Exercise requirements ▸
Drop the images, then output the listing exactly.

Extracted data ▸
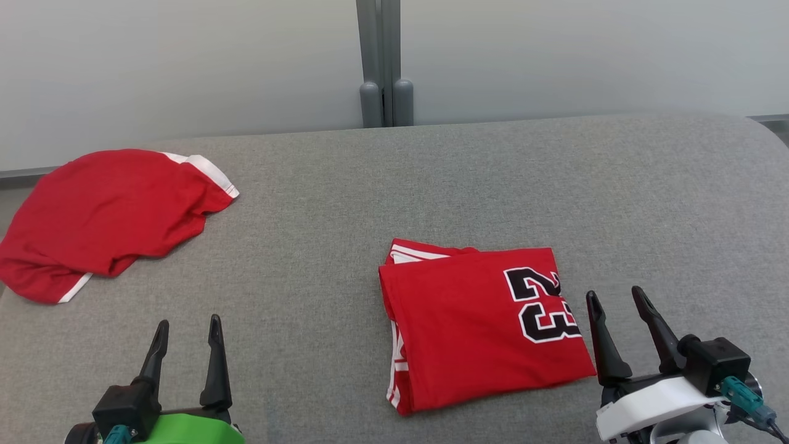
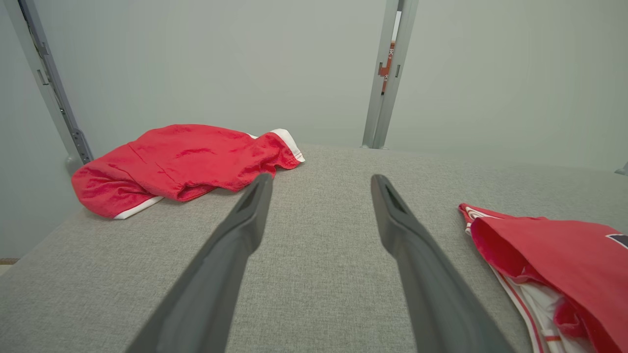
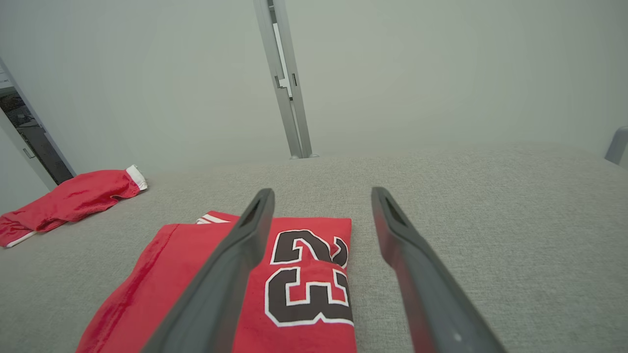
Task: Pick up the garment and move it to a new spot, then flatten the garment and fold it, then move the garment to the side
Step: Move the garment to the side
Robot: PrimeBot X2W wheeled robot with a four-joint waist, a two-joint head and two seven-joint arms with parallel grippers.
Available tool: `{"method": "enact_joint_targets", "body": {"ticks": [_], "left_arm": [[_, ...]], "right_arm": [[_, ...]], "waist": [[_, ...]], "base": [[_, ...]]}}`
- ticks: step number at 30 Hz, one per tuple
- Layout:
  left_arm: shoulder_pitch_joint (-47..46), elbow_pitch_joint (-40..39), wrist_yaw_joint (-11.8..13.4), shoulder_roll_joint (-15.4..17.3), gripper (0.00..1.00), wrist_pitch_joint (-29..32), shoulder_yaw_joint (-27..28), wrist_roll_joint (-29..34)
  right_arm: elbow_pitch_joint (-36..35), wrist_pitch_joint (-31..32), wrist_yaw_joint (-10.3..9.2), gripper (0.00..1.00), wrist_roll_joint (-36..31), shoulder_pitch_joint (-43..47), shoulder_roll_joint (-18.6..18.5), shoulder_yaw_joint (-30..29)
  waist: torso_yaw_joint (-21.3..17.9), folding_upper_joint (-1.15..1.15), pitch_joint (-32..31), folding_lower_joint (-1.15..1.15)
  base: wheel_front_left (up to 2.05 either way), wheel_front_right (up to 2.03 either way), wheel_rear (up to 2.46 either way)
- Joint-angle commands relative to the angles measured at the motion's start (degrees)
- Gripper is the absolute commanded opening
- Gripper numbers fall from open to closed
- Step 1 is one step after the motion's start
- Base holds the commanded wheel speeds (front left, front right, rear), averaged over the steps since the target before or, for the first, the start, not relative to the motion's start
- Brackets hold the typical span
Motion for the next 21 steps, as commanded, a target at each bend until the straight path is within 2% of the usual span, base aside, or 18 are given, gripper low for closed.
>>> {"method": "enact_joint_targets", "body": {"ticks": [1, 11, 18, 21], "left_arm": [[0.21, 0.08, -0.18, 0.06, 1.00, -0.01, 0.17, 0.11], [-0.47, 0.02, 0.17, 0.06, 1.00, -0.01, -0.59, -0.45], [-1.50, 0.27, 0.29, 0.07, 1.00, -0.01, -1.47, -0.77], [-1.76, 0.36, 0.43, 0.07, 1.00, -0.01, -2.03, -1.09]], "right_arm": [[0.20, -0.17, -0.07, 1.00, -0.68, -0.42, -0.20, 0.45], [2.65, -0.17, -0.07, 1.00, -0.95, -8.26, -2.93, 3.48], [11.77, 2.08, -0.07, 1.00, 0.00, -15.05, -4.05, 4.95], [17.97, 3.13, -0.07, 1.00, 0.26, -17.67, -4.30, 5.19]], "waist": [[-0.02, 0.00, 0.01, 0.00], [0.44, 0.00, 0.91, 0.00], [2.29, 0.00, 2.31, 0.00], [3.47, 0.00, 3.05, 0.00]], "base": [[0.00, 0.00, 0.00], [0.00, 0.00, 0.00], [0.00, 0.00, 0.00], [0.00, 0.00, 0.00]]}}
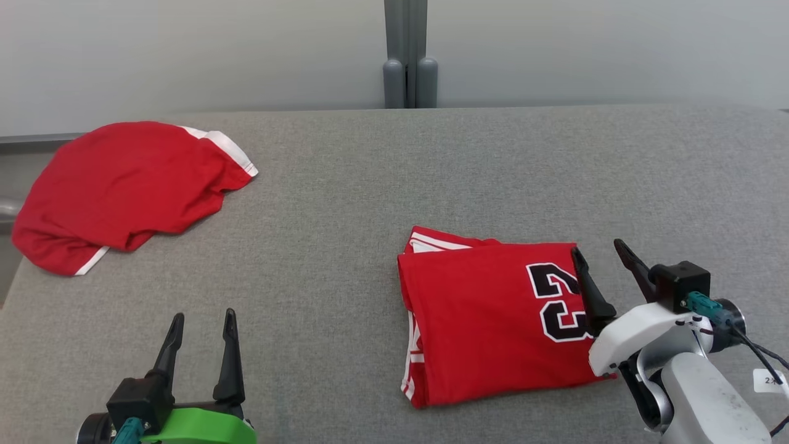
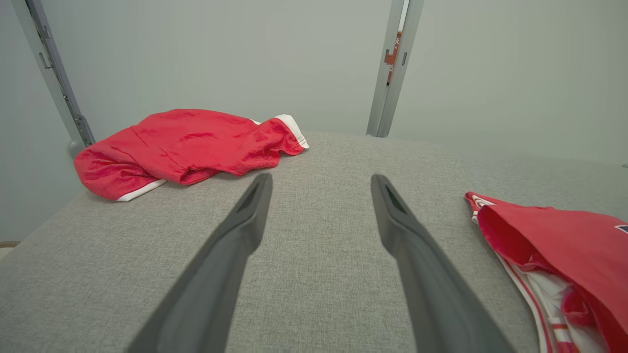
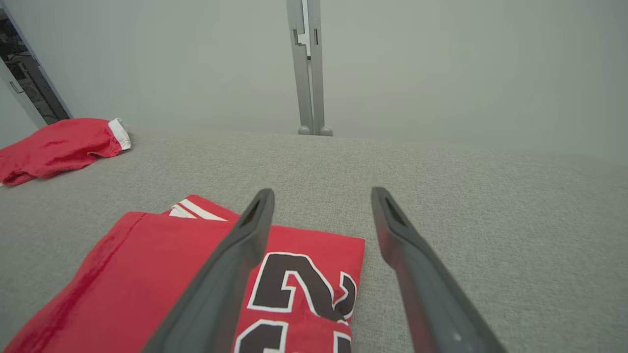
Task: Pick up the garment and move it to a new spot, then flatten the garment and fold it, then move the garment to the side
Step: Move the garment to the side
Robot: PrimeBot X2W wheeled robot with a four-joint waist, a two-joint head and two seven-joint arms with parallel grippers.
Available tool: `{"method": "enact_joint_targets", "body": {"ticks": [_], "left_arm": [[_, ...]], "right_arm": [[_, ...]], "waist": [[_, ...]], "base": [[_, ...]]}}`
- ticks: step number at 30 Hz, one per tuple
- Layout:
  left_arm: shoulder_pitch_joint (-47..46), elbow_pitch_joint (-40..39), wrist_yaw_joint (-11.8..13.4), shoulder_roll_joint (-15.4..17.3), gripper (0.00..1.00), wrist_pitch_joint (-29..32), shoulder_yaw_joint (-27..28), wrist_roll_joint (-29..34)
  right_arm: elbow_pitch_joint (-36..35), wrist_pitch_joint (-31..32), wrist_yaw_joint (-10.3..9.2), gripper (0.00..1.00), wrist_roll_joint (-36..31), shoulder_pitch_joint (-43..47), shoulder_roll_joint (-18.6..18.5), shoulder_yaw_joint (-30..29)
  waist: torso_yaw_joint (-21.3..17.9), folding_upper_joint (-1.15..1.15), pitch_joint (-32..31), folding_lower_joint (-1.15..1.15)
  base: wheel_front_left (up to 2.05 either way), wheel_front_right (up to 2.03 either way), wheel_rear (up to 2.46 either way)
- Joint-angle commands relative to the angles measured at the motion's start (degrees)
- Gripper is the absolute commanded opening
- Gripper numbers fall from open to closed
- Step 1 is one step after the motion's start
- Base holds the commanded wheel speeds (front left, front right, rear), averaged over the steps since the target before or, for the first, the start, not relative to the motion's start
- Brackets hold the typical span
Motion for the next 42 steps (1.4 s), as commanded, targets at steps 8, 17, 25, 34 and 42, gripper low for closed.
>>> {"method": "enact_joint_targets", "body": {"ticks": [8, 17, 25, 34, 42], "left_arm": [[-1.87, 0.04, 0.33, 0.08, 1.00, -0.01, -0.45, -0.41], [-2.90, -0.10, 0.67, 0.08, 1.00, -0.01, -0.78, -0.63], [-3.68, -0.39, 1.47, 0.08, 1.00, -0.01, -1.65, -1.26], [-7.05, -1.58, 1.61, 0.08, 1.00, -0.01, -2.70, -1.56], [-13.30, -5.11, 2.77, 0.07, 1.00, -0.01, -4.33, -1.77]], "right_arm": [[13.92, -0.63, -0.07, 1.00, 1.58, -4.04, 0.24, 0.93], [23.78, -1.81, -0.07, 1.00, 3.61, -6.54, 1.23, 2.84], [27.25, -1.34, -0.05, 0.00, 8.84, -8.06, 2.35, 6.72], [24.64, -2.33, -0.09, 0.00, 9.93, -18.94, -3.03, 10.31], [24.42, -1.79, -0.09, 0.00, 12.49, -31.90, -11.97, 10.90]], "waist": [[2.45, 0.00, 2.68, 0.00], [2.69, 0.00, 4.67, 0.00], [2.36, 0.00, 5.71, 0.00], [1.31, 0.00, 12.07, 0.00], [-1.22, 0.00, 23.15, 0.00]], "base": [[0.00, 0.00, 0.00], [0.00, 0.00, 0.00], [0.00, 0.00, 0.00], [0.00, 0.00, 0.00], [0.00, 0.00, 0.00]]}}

Answer for this exercise ▸
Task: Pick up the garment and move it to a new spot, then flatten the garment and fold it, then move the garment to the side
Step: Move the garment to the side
Robot: PrimeBot X2W wheeled robot with a four-joint waist, a two-joint head and two seven-joint arms with parallel grippers.
Available tool: `{"method": "enact_joint_targets", "body": {"ticks": [_], "left_arm": [[_, ...]], "right_arm": [[_, ...]], "waist": [[_, ...]], "base": [[_, ...]]}}`
- ticks: step number at 30 Hz, one per tuple
- Layout:
  left_arm: shoulder_pitch_joint (-47..46), elbow_pitch_joint (-40..39), wrist_yaw_joint (-11.8..13.4), shoulder_roll_joint (-15.4..17.3), gripper (0.00..1.00), wrist_pitch_joint (-29..32), shoulder_yaw_joint (-27..28), wrist_roll_joint (-29..34)
  right_arm: elbow_pitch_joint (-36..35), wrist_pitch_joint (-31..32), wrist_yaw_joint (-10.3..9.2), gripper (0.00..1.00), wrist_roll_joint (-36..31), shoulder_pitch_joint (-43..47), shoulder_roll_joint (-18.6..18.5), shoulder_yaw_joint (-30..29)
  waist: torso_yaw_joint (-21.3..17.9), folding_upper_joint (-1.15..1.15), pitch_joint (-32..31), folding_lower_joint (-1.15..1.15)
  base: wheel_front_left (up to 2.05 either way), wheel_front_right (up to 2.03 either way), wheel_rear (up to 2.46 either way)
- Joint-angle commands relative to the angles measured at the motion's start (degrees)
- Gripper is the absolute commanded opening
- Gripper numbers fall from open to closed
- Step 1 is one step after the motion's start
- Base holds the commanded wheel speeds (front left, front right, rear), averaged over the steps since the target before or, for the first, the start, not relative to the motion's start
- Brackets hold the typical span
Motion for the next 21 steps, as commanded, a target at each bend until the straight path is within 2% of the usual span, base aside, or 18 are given, gripper low for closed.
>>> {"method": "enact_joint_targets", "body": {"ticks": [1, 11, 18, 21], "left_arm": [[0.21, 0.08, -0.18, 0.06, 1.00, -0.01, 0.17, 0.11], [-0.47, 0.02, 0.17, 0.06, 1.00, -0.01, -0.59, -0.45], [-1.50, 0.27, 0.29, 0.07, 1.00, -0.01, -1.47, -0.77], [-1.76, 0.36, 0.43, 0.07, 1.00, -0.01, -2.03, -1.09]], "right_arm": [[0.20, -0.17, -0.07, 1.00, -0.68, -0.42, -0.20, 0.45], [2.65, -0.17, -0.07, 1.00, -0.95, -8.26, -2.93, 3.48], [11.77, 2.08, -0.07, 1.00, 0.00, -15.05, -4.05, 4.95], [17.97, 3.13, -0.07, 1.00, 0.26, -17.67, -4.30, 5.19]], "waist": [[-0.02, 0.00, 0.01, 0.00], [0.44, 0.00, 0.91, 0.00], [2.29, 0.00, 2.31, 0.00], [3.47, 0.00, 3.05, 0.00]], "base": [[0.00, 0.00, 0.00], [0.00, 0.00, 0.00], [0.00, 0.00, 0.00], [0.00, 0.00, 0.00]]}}
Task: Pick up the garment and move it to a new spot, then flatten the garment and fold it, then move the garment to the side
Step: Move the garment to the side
Robot: PrimeBot X2W wheeled robot with a four-joint waist, a two-joint head and two seven-joint arms with parallel grippers.
Available tool: `{"method": "enact_joint_targets", "body": {"ticks": [_], "left_arm": [[_, ...]], "right_arm": [[_, ...]], "waist": [[_, ...]], "base": [[_, ...]]}}`
- ticks: step number at 30 Hz, one per tuple
- Layout:
  left_arm: shoulder_pitch_joint (-47..46), elbow_pitch_joint (-40..39), wrist_yaw_joint (-11.8..13.4), shoulder_roll_joint (-15.4..17.3), gripper (0.00..1.00), wrist_pitch_joint (-29..32), shoulder_yaw_joint (-27..28), wrist_roll_joint (-29..34)
  right_arm: elbow_pitch_joint (-36..35), wrist_pitch_joint (-31..32), wrist_yaw_joint (-10.3..9.2), gripper (0.00..1.00), wrist_roll_joint (-36..31), shoulder_pitch_joint (-43..47), shoulder_roll_joint (-18.6..18.5), shoulder_yaw_joint (-30..29)
  waist: torso_yaw_joint (-21.3..17.9), folding_upper_joint (-1.15..1.15), pitch_joint (-32..31), folding_lower_joint (-1.15..1.15)
  base: wheel_front_left (up to 2.05 either way), wheel_front_right (up to 2.03 either way), wheel_rear (up to 2.46 either way)
- Joint-angle commands relative to the angles measured at the motion's start (degrees)
- Gripper is the absolute commanded opening
- Gripper numbers fall from open to closed
- Step 1 is one step after the motion's start
- Base holds the commanded wheel speeds (front left, front right, rear), averaged over the steps since the target before or, for the first, the start, not relative to the motion's start
- Brackets hold the typical span
Motion for the next 42 steps (1.4 s), as commanded, targets at steps 8, 17, 25, 34 and 42, gripper low for closed.
>>> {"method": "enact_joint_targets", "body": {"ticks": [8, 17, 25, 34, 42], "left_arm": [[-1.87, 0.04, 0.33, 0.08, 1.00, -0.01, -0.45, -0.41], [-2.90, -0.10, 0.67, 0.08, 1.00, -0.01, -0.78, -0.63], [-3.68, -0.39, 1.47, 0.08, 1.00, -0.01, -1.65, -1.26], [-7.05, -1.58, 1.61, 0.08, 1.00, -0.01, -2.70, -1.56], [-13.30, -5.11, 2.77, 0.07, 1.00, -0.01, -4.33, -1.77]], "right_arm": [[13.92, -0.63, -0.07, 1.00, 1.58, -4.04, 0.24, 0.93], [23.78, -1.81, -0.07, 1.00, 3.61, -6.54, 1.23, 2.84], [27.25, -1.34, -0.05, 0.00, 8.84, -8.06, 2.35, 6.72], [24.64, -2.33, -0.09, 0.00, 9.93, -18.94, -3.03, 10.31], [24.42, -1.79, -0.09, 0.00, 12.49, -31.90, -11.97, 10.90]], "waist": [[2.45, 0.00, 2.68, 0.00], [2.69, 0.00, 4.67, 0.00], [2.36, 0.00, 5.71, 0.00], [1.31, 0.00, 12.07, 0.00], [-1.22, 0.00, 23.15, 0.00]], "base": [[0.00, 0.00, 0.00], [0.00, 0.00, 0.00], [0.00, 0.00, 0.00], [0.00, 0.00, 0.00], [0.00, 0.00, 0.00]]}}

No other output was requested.